Problem requirements — Make an exact copy of the data below, leaving out every picture.
Input data START
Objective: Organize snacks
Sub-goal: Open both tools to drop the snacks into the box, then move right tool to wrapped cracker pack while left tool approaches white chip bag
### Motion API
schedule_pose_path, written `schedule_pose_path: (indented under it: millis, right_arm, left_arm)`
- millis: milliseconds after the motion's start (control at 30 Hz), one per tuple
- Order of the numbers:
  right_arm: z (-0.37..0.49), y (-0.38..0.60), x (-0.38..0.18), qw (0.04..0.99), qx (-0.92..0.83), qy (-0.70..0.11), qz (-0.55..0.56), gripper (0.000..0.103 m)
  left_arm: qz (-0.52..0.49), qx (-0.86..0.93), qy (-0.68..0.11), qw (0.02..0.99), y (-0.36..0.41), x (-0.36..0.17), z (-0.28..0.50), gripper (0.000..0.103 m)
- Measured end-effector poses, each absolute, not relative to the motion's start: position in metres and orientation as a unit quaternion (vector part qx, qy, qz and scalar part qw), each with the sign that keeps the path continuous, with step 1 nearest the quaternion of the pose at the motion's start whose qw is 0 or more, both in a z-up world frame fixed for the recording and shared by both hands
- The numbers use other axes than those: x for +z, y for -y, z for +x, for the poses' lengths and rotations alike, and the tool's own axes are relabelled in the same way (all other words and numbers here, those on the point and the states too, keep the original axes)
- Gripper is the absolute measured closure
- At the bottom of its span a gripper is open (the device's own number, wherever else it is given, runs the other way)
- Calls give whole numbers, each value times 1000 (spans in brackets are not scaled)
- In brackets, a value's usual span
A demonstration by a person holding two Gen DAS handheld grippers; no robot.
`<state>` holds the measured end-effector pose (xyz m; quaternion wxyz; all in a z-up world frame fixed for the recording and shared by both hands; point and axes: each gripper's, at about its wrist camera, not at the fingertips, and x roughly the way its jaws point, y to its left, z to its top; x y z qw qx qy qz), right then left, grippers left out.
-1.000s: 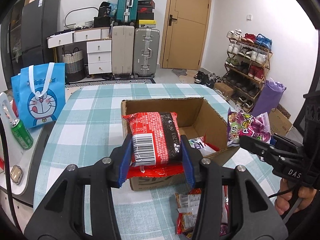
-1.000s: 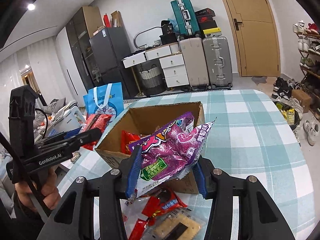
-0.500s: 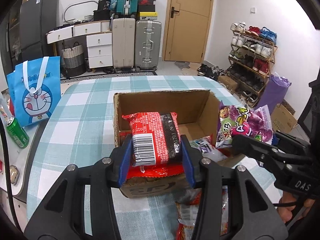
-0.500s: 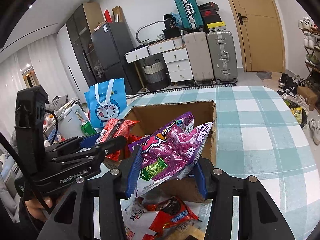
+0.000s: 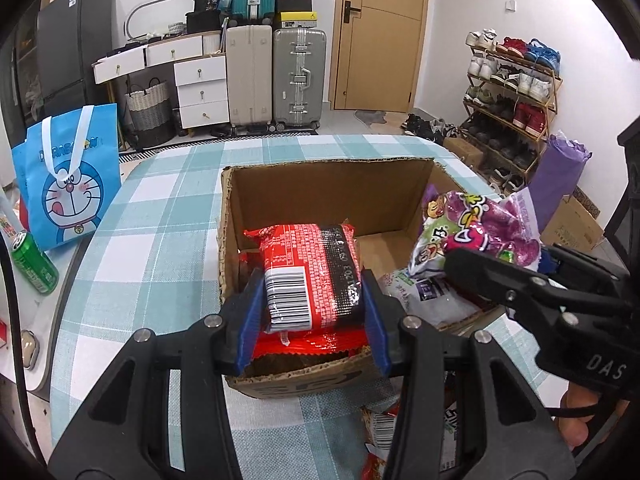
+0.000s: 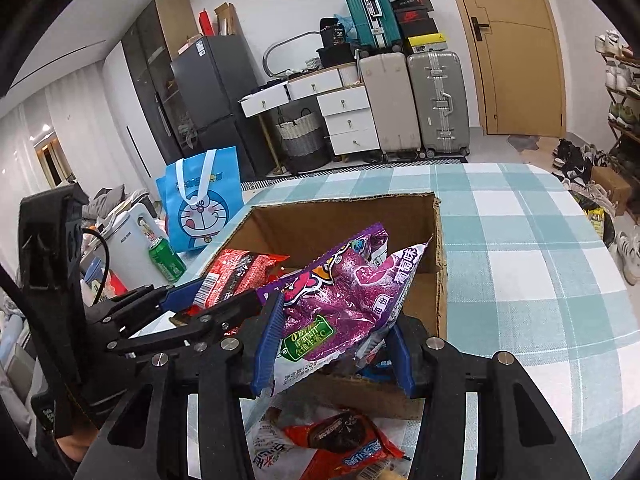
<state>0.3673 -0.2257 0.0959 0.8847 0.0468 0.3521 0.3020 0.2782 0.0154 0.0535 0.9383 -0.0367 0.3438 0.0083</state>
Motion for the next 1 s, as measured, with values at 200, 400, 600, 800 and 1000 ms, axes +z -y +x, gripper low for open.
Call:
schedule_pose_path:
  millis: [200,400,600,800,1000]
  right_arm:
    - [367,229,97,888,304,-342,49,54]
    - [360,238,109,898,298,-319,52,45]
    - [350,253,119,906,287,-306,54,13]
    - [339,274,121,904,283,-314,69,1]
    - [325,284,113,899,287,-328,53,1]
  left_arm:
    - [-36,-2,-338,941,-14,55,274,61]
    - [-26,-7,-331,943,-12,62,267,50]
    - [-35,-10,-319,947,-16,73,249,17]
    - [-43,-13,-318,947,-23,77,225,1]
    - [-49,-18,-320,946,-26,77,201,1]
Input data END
Answer to this task —
Objective: Organize snacks
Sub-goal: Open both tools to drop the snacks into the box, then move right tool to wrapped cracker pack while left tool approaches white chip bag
### Motion API
schedule_pose_path, written `schedule_pose_path: (indented under it: millis, right_arm, left_arm)`
- millis: milliseconds after the motion's start (control at 30 Hz), one per tuple
- Order of the numbers:
  right_arm: z (-0.37..0.49), y (-0.38..0.60), x (-0.38..0.18), qw (0.04..0.99), qx (-0.92..0.83), qy (-0.70..0.11), qz (-0.55..0.56), gripper (0.000..0.103 m)
  left_arm: qz (-0.52..0.49), qx (-0.86..0.93), qy (-0.68..0.11), qw (0.02..0.99), y (-0.36..0.41), x (-0.36..0.17), z (-0.28..0.50), gripper (0.000..0.103 m)
- Measured end-effector poses, each absolute, not relative to the motion's start: position in metres and orientation as a unit quaternion (vector part qx, qy, qz and scalar part qw), each with the sign that keeps the path continuous, with step 1 nearest the quaternion of the pose at the motion's start whose qw is 0 or more, both in a z-up world frame fixed for the recording and shared by both hands
- The numbers use other axes than those: x for +z, y for -y, z for +x, for the poses' lengths and rotations alike, and the tool's own axes are relabelled in the same way (all other words and numbers here, those on the point and the states too, keep the original axes)
- Gripper is the absolute measured closure
- At the bottom of its span a gripper is open (the device's own number, wherever else it is given, runs the other way)
- Calls give whole numbers, each value times 1000 (spans in brackets are not scaled)
- In brackets, a value's usual span
A demonstration by a person holding two Gen DAS handheld grippers; no robot.
`<state>` holds the measured end-effector pose (xyz m; quaternion wxyz; all in a z-up world frame fixed for the recording and shared by both hands; point and axes: each gripper's, at about its wrist camera, not at the fingertips, and x roughly the way its jaws point, y to its left, z to its top; x y z qw qx qy qz), right then left, grippers left out.
-1.000s: 
-1.000s: 
-0.500s: 
-0.500s: 
+0.000s: 
+0.000s: 
<state>0.3673 -0.2257 0.0959 0.8847 0.0468 0.3521 0.3020 0.2782 0.0154 0.0535 0.9383 -0.0367 0.3438 0.0083</state>
Motion for the next 1 s, as measured, with values at 200, 400, 600, 800 and 1000 ms, axes +z -y +x, gripper low for open.
Call:
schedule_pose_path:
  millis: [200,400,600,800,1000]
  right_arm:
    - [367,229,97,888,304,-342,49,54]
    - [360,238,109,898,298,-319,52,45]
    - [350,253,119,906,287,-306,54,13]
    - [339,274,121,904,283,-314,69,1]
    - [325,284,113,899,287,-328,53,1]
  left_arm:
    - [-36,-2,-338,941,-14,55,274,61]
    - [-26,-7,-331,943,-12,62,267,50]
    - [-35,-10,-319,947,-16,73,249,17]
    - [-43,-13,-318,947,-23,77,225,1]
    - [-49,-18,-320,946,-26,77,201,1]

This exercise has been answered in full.